A friend of mine has a WWII Mauser P08 Luger complete with "bring back" papers -- basically permission from a commanding officer authorizing the firearm to return with the serviceman. I've heard Lugers were the most popular bring-backs. I think the most common bring-backs were P.38s. Other popular pistols seemed to be Walther PPs and PPKs, Sauer 38Hs and Mauser HSCs. I'm guessing that handguns were more popular than rifles and submachine guns as they were more portable.
I have seen complete "rigs" -- firearm, holster, belt, original ammunition, papers on various collector sites.
 
A friend of mine has a WWII Mauser P08 Luger complete with "bring back" papers -- basically permission from a commanding officer authorizing the firearm to return with the serviceman. I've heard Lugers were the most popular bring-backs. I think the most common bring-backs were P.38s. Other popular pistols seemed to be Walther PPs and PPKs, Sauer 38Hs and Mauser HSCs. I'm guessing that handguns were more popular than rifles and submachine guns as they were more portable.
I have seen complete "rigs" -- firearm, holster, belt, original ammunition, papers on various collector sites.

Yes, pistols were easier in every way. Rifles usually needed the duffel cut Cabinetman talks about in Post 18. Not only do those cuts not decrease the value, they may even enhance it because they are a VERY good indicator that the rifle was a GI bringback. The papers are even better; I'm sure your friend knows this, but whoever ends up selling his P08 will get a premium because it's papered.

This is still the case, pistols being easier. I may or may not know about several troops who may or may not have smuggled pistols home from a far more recent European deployment. Hypothetically. With mags and holsters, even... maybe. Hypothetically.
 
I have an Arisaka (with mum) that my father-in-law brought back. He was a Navy medic in some of the nastiest battles in the Pacific Theater . It’s a beater, bent and bruised but very much a family heirloom
 
...This is still the case, pistols being easier. I may or may not know about several troops who may or may not have smuggled pistols home from a far more recent European deployment.

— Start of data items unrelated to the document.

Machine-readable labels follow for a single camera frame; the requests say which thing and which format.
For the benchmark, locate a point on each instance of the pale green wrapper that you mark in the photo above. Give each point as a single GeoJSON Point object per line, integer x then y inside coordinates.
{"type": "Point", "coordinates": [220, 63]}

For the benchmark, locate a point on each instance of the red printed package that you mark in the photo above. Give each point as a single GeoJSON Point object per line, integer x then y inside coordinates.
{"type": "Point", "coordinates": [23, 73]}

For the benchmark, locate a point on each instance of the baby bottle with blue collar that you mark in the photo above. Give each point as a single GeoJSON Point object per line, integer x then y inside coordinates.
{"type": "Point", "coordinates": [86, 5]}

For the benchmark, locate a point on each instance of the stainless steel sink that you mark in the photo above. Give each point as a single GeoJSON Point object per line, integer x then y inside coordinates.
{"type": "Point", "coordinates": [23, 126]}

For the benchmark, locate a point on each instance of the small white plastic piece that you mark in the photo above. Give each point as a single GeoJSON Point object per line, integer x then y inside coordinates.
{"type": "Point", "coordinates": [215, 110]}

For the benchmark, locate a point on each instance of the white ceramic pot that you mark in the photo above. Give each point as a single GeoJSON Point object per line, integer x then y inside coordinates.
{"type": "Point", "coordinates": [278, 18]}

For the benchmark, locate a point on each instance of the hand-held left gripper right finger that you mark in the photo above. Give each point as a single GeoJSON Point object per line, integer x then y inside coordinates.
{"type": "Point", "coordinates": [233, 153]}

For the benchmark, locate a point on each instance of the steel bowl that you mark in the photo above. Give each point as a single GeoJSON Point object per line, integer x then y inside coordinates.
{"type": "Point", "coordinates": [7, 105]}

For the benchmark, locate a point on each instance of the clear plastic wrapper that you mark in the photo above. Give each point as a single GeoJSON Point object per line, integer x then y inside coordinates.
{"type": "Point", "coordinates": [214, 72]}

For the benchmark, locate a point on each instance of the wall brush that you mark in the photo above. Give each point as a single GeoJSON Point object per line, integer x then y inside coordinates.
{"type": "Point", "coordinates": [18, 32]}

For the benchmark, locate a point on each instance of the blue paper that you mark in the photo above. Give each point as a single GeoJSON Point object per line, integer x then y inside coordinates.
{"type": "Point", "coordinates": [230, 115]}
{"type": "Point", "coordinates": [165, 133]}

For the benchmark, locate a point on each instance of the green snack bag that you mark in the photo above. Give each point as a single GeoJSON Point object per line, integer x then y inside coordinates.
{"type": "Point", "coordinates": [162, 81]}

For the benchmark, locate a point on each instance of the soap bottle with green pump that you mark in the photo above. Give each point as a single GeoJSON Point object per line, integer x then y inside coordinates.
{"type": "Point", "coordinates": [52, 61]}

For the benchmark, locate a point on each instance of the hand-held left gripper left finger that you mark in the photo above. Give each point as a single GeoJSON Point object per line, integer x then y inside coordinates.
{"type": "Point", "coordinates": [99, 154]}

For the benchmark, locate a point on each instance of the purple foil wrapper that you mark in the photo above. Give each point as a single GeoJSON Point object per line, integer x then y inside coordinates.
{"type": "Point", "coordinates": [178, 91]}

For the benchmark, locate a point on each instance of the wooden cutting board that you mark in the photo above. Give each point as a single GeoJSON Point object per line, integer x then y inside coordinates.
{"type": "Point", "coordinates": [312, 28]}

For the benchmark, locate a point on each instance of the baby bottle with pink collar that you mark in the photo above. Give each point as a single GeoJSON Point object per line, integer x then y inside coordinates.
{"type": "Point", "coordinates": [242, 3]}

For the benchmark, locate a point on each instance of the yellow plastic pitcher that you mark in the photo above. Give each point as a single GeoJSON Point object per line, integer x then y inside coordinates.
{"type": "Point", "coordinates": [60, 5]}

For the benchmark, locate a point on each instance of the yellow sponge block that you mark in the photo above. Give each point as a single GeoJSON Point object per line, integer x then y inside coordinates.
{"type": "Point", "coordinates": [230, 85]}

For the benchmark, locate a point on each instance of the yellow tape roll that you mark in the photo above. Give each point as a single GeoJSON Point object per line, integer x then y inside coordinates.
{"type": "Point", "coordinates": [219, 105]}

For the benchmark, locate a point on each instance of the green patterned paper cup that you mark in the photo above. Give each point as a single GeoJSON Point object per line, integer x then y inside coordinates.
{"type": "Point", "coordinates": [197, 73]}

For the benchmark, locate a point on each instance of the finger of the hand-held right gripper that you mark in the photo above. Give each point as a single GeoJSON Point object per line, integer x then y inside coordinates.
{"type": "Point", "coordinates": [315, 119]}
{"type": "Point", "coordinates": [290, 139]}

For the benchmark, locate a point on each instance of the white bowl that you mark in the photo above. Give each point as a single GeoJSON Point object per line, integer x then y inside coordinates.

Hypothetically. With mags and holsters, even... maybe. Hypothetically.

That's the only way we have Tariq pistols on the market. One of those is high on my must-have, all-time collection pieces when I have money to burn.
 
My grandfather a duffel bag of stuff from WWII. Uniforms, helmets, medals etc. When my parents got married they inherited it and tossed most of it away. Nobody like the Nazis.
All that survived was a Hitler youth dagger, that my dad still has.

My dad brought back a few bullets, a training manual, rations and some medals from Korea. He also took a cool picture of Marilyn Monroe getting off a plane.
 
My grandfather a duffel bag of stuff from WWII. Uniforms, helmets, medals etc. When my parents got married they inherited it and tossed most of it away. Nobody like the Nazis.
All that survived was a Hitler youth dagger, that my dad still has.

My dad brought back a few bullets, a training manual, rations and some medals from Korea. He also took a cool picture of Marilyn Monroe getting off a plane.

Those rations... probably still just as good as they were when they were packaged. :cool:
 
A classmate showed me all his father's war trophies. Pistols, bayonets, and flags. One was like longer than His hallway and was only unrolled part way. Suppoesedly one of the long banners on some headquarters building. The color was incredible.
 
Way back when I was young and dumb (dumber than now, if possible), I was offered some guns that two old German friends of the family brought over when they migrated to here between the wars. two K98 Mausers and a Luger. I passed because I wanted more "modern" guns. Who's to know? Jack.